- Opening Delimiter -
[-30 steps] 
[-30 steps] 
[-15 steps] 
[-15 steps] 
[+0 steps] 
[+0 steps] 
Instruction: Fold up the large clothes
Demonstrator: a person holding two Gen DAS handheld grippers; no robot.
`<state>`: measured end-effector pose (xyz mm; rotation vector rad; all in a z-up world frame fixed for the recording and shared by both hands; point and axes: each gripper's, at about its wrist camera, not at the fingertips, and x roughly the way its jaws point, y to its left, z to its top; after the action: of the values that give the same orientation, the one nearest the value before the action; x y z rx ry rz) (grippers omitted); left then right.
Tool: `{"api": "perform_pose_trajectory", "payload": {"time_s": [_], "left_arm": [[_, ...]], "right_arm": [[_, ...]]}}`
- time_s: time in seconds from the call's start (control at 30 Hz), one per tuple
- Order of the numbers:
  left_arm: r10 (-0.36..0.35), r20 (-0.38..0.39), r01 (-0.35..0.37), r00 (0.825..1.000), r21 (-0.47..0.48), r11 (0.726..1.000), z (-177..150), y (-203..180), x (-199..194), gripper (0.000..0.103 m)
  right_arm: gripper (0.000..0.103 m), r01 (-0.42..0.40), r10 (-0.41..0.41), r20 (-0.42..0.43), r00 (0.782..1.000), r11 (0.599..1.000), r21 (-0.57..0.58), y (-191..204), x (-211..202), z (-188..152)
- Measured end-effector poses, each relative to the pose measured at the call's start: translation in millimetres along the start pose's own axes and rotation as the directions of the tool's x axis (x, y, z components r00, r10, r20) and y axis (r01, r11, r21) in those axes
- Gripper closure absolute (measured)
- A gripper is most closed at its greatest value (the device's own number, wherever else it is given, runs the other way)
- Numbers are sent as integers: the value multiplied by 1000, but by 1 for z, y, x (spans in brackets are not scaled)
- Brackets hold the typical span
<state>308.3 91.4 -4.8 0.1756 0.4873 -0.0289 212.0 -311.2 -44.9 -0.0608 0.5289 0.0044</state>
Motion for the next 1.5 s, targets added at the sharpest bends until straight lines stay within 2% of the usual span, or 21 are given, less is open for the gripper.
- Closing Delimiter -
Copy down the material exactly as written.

[-30 steps] 
[-30 steps] 
[-15 steps] 
[-15 steps] 
[+0 steps] 
[+0 steps] 
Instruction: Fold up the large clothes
Demonstrator: a person holding two Gen DAS handheld grippers; no robot.
`<state>`: measured end-effector pose (xyz mm; rotation vector rad; all in a z-up world frame fixed for the recording and shared by both hands; point and axes: each gripper's, at about its wrist camera, not at the fingertips, and x roughly the way its jaws point, y to its left, z to its top; after the action: of the values that give the same orientation, the one nearest the value before the action; x y z rx ry rz) (grippers omitted); left then right.
Tool: `{"api": "perform_pose_trajectory", "payload": {"time_s": [_], "left_arm": [[_, ...]], "right_arm": [[_, ...]]}}`
- time_s: time in seconds from the call's start (control at 30 Hz), one per tuple
- Order of the numbers:
  left_arm: r10 (-0.36..0.35), r20 (-0.38..0.39), r01 (-0.35..0.37), r00 (0.825..1.000), r21 (-0.47..0.48), r11 (0.726..1.000), z (-177..150), y (-203..180), x (-199..194), gripper (0.000..0.103 m)
  right_arm: gripper (0.000..0.103 m), r01 (-0.42..0.40), r10 (-0.41..0.41), r20 (-0.42..0.43), r00 (0.782..1.000), r11 (0.599..1.000), r21 (-0.57..0.58), y (-191..204), x (-211..202), z (-188..152)
- Measured end-effector poses, each relative to the pose measured at the call's start: translation in millimetres along the start pose's own axes and rotation as the directions of the tool's x axis (x, y, z components r00, r10, r20) and y axis (r01, r11, r21) in those axes
- Gripper closure absolute (measured)
- A gripper is most closed at its greatest value (the device's own number, wherever else it is given, runs the other way)
- Numbers are sent as integers: the value multiplied by 1000, but by 1 for z, y, x (spans in brackets are not scaled)
- Brackets hold the typical span
<state>308.3 91.4 -4.8 0.1756 0.4873 -0.0289 212.0 -311.2 -44.9 -0.0608 0.5289 0.0044</state>
Motion for the next 1.5 s, targets added at the sharpest bends until straight lines stay within 2% of the usual span, or 21 are given, less is open for the gripper.

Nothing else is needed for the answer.